Cross your fingers that tomorrow Judge Walker will deny the stay and that the 9th Circuit and SCOTUS will do the same. And in case you hadn't heard, it now appears this thing might not make it to the Supreme Court after all, for legal procedural reasons I find fascinating and which will no doubt have Mags Gallagher and the NOM crowd squealing like stuck piglets. Watch this space for further developments.


MoHoHawaii said...

Of course right, Tevya.

So, the question I have is this: what happens to this on appeal?

I read the entire ruling, too. What I found amazing was the lack of effort made by the defense. What's up with that? Is not showing up with witnesses a good strategy?

I'd love to hear your opinions on these questions.

Pomoprophet said...

I too thought his article was very well written and the most recent post on my blog is from the local newspaper about how the court of appeals and SCOTUS will rely heavily on the finding of fact in this case.
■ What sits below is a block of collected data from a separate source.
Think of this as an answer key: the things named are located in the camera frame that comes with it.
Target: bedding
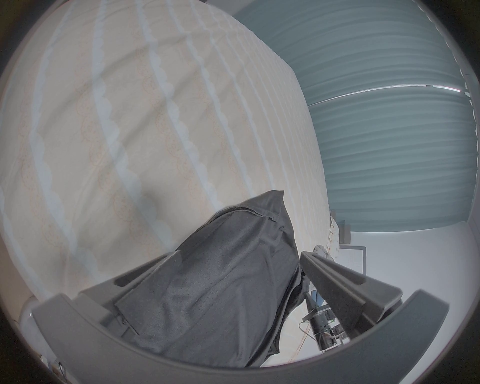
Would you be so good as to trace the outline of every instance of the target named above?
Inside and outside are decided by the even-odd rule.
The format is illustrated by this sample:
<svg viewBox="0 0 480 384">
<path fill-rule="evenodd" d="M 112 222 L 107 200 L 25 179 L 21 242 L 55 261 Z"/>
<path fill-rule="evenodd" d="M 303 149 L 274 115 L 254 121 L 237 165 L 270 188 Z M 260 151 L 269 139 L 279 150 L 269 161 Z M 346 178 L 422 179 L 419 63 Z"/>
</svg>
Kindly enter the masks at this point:
<svg viewBox="0 0 480 384">
<path fill-rule="evenodd" d="M 3 90 L 0 234 L 40 301 L 174 250 L 273 189 L 298 251 L 326 246 L 324 171 L 295 74 L 200 1 L 70 0 Z"/>
</svg>

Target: bed sheet
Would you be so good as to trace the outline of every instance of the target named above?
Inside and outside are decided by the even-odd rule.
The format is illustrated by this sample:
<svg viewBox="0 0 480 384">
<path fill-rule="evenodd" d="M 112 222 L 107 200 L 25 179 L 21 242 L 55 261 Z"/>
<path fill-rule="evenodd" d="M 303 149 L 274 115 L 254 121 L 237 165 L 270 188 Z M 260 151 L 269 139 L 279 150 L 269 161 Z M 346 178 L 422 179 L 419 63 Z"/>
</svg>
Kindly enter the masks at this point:
<svg viewBox="0 0 480 384">
<path fill-rule="evenodd" d="M 197 0 L 70 0 L 0 107 L 0 234 L 42 301 L 175 249 L 284 190 L 299 252 L 326 245 L 324 171 L 291 68 Z"/>
</svg>

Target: mattress
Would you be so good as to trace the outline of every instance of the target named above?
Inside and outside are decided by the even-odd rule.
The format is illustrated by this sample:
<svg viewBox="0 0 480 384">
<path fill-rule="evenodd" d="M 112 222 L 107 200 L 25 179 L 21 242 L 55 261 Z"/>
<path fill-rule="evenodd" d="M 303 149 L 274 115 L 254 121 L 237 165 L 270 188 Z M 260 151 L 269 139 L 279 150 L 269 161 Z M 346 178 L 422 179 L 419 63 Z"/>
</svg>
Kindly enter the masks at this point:
<svg viewBox="0 0 480 384">
<path fill-rule="evenodd" d="M 0 234 L 40 301 L 174 250 L 283 190 L 299 252 L 326 245 L 324 170 L 291 68 L 198 0 L 70 0 L 0 107 Z"/>
</svg>

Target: green curtain
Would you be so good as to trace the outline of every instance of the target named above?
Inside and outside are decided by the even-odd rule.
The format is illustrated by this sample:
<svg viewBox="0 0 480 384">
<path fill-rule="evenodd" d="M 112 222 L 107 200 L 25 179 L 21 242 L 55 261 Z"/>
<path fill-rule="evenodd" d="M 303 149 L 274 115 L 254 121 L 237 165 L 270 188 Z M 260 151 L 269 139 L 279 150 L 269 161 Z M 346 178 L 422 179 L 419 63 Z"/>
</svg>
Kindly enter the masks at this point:
<svg viewBox="0 0 480 384">
<path fill-rule="evenodd" d="M 235 17 L 297 75 L 338 221 L 383 232 L 468 218 L 473 108 L 450 48 L 416 3 L 256 0 Z"/>
</svg>

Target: teal curtain
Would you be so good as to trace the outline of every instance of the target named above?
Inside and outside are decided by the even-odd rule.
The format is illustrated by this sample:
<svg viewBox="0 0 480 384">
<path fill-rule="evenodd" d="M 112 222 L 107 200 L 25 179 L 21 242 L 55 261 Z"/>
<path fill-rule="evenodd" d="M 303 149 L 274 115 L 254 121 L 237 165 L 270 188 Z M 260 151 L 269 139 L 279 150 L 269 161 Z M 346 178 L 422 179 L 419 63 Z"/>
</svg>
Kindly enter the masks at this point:
<svg viewBox="0 0 480 384">
<path fill-rule="evenodd" d="M 235 17 L 297 75 L 338 221 L 376 232 L 468 218 L 473 108 L 450 48 L 416 3 L 256 0 Z"/>
</svg>
I'm sure judge walker knew that and so I'm so thankful he was as meticulous as he was! Still, its good to know that your lawyer side likes the judgement.

J G-W said...

Someday I want to read the original ruling. This summary of a key point of the reasoning is helpful. I too wonder, though, how such an argument will play out on appeal.

Drew said...

Why would it not make it to the Supreme Court?

Drew said...

Why would it not make it to the Supreme Court?